The proposal represents a fundamental overhaul of the EU’s approach to the recognition and supervision of third-country CCPs (the UK will be a ‘third country’ once it leaves the EU and assuming it does not join the EEA). It includes extensive and intrusive supervisory and enforcement powers for the European Securities and Markets Authority (ESMA), a significant new role for the European Central Bank (ECB) and an ability to require the most systemically significant third-country CCPs to establish themselves in the EU as a condition for providing their clearing services to EU clearing members and their EU clients. Overall the framework provides ESMA, the Commission and the ECB with very wide-ranging discretion in relation to third-country CCPs.

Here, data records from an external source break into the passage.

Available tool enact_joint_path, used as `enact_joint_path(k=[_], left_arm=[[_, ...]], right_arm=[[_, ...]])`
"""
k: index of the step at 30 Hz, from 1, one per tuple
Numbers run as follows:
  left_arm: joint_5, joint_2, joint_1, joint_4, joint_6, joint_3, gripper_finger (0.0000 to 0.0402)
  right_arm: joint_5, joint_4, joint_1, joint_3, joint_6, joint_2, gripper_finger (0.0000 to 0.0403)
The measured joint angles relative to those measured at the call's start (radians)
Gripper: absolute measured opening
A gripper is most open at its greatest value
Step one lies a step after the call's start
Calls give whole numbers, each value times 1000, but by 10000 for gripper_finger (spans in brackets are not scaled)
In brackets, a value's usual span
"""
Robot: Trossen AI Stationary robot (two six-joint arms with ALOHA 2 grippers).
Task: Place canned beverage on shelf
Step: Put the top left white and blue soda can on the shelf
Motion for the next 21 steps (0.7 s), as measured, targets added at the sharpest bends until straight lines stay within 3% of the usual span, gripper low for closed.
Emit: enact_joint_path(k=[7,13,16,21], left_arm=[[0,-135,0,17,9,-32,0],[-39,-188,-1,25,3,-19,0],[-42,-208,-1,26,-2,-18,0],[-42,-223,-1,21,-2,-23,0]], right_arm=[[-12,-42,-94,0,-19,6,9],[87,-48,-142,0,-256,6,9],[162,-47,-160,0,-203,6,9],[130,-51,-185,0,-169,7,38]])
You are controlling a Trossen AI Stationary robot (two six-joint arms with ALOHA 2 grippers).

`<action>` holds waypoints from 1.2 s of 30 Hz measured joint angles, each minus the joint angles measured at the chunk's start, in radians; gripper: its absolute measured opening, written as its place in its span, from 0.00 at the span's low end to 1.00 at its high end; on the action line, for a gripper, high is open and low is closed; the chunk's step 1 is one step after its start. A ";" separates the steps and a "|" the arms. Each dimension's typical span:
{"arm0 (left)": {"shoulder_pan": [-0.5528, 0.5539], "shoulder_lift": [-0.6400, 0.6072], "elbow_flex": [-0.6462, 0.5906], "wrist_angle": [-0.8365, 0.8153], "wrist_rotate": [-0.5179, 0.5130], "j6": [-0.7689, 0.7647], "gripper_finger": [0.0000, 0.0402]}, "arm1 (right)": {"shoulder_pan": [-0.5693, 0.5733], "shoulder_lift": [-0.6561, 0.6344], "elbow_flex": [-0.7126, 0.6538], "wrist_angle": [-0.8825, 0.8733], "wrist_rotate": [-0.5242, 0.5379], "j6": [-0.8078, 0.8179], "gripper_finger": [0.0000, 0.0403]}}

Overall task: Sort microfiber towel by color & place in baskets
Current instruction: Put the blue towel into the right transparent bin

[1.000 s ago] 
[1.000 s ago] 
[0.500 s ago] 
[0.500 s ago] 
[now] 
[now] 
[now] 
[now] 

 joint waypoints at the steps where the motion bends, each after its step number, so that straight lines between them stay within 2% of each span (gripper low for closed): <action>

Please find below a summary of the proposals and implications for capital markets participants. The table provides an overview of the rules around recognition, authorisation and supervision of third-country and EU CCPs, the institution responsible for making the decision in each case and the role of central banks.

Amendments to the recognition of third country CCPs

ESMA to gain significant powers in relation to CCP authorisation and supervision

Although the Commission will continue to determine the equivalence of third-country CCP regimes, ESMA will gain more powers in assessing and approving third country CCPs to provide clearing services for trades subject to the EMIR scope.

In practice, ESMA will be able to differentiate between three categories of CCPs based on their systemic importance (see below). ‘Tier 1’ CCPs will include third-country CCPs that ESMA has determined as non-systemically important or not likely to become systemically important for the EU. These Tier 1 CCPs will continue to be subject to the current arrangements for third-country equivalence decisions adopted by the Commission, while ESMA will be tasked with new responsibilities regarding their supervision.

Third-country CCPs which are deemed to be systemically important or likely to become systemically important in the near future for the financial and economic stability of the EU will be categorised as ‘Tier 2’ CCPs. The Tier 2 CCP determination will be based on four criteria:

  1. The nature, size and complexity of the third-country CCP's business.
  2. The effect that the failure of, or a disruption to, the third-country CCP would have on the financial stability of the EU.
  3. The third-country CCP's clearing membership structure.
  4. The third-country CCP's relationship, interdependencies, or other interactions with other financial market infrastructures.

It is important to note that at present the criteria have no quantitative thresholds or metrics. The Commission must publish a regulatory technical standard six months after adoption of the proposed Regulation which will presumably give further information of the considerations that will inform its own and ESMA’s decision-making. The criteria, as drafted, refer to financial stability in the broadest terms.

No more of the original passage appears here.